* Brief: In the data that follows, find the line with "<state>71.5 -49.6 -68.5"; transcribe it, every later line up to the one with "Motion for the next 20", and that line as well, exactly and with no others.

Records contained in a dataset
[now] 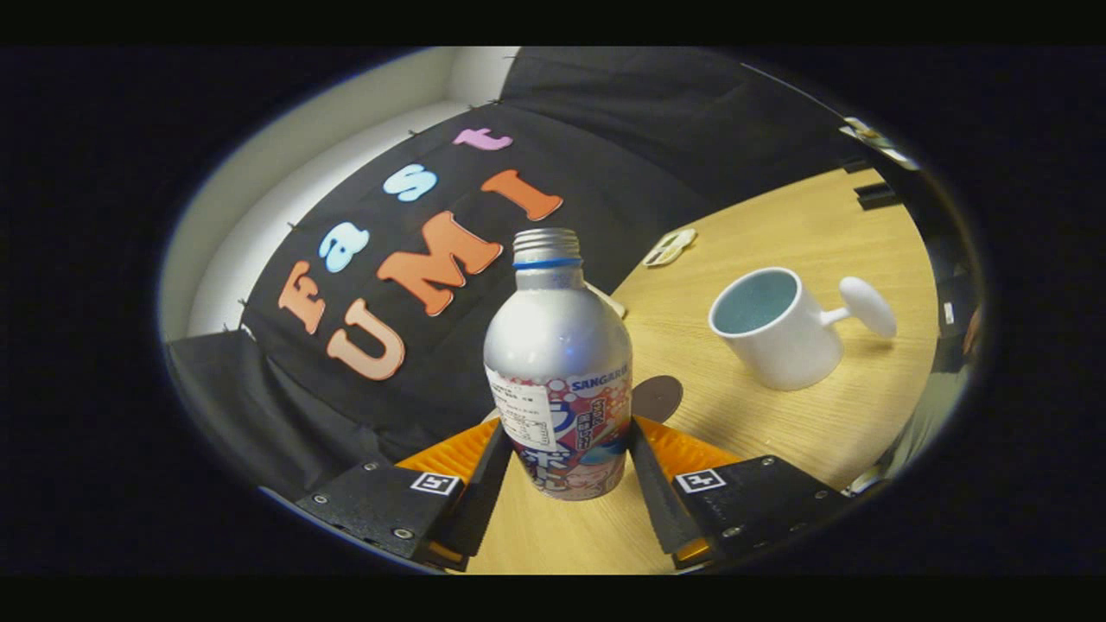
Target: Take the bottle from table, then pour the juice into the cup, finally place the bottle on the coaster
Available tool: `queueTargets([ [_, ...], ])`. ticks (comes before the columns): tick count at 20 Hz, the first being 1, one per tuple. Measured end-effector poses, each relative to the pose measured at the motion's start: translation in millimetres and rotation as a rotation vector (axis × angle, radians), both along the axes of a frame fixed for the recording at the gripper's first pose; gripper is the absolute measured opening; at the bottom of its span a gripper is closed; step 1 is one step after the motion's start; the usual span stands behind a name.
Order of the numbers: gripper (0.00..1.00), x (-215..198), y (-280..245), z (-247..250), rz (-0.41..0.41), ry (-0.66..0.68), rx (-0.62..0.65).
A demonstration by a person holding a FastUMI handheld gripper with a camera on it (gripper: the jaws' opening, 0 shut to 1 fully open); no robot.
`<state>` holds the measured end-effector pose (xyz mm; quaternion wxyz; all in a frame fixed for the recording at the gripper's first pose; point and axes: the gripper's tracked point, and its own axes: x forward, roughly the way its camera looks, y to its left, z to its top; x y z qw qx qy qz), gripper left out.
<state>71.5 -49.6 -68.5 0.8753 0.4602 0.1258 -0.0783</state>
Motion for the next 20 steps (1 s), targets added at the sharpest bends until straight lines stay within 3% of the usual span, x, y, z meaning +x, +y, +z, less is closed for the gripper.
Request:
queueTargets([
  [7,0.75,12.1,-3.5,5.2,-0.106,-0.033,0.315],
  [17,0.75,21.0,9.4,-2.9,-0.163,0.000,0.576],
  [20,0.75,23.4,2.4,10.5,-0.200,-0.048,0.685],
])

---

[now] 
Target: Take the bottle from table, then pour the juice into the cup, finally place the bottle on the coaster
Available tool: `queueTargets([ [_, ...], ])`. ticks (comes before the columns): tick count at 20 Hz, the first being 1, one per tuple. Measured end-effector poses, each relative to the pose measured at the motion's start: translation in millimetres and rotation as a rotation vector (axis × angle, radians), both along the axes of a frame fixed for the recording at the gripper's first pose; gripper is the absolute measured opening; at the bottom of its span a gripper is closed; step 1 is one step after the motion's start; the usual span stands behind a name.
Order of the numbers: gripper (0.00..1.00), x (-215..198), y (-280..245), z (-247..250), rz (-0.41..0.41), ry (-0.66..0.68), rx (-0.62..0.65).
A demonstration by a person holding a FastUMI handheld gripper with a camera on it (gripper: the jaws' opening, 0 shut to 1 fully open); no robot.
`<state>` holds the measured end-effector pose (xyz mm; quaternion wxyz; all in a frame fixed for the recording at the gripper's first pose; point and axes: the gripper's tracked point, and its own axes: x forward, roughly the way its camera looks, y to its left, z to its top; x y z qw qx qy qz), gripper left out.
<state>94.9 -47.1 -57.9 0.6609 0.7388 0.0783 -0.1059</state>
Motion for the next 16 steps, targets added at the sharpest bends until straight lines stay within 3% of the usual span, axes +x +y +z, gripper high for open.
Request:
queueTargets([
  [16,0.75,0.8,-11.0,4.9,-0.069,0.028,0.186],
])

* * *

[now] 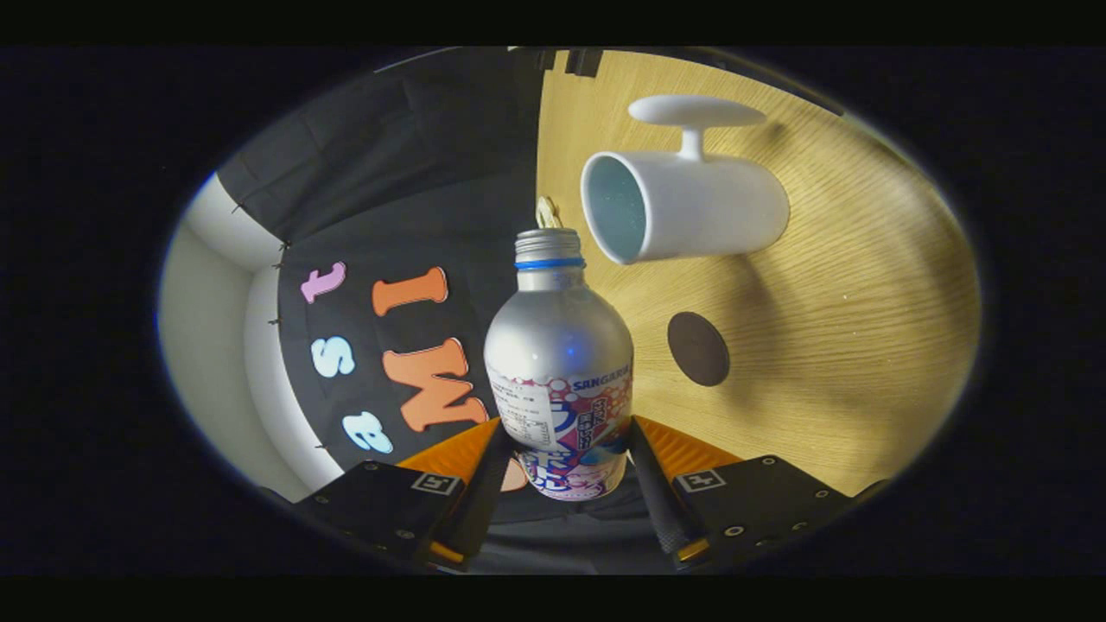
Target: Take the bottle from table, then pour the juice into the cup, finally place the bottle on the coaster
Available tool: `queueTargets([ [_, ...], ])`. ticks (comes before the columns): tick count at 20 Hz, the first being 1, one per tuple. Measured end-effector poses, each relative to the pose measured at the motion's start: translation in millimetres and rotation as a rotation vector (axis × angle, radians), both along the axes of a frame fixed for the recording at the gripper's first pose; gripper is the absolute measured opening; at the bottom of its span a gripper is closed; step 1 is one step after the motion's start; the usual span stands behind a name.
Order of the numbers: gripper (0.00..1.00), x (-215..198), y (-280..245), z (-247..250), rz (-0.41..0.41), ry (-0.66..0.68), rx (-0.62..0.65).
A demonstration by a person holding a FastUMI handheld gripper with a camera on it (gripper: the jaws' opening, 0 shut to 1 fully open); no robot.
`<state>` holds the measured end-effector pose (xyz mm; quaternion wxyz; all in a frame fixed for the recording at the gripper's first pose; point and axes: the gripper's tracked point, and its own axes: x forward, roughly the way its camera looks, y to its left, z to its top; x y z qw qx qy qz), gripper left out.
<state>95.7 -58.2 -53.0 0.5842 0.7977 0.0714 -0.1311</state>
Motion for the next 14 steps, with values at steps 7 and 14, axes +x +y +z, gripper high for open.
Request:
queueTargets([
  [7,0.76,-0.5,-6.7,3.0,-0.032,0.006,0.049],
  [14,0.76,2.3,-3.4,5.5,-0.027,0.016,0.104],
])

* Problem solution:
<state>71.5 -49.6 -68.5 0.8753 0.4602 0.1258 -0.0783</state>
Motion for the next 20 steps (1 s), targets added at the sharpest bends until straight lines stay within 3% of the usual span, x, y, z meaning +x, +y, +z, less is closed for the gripper.

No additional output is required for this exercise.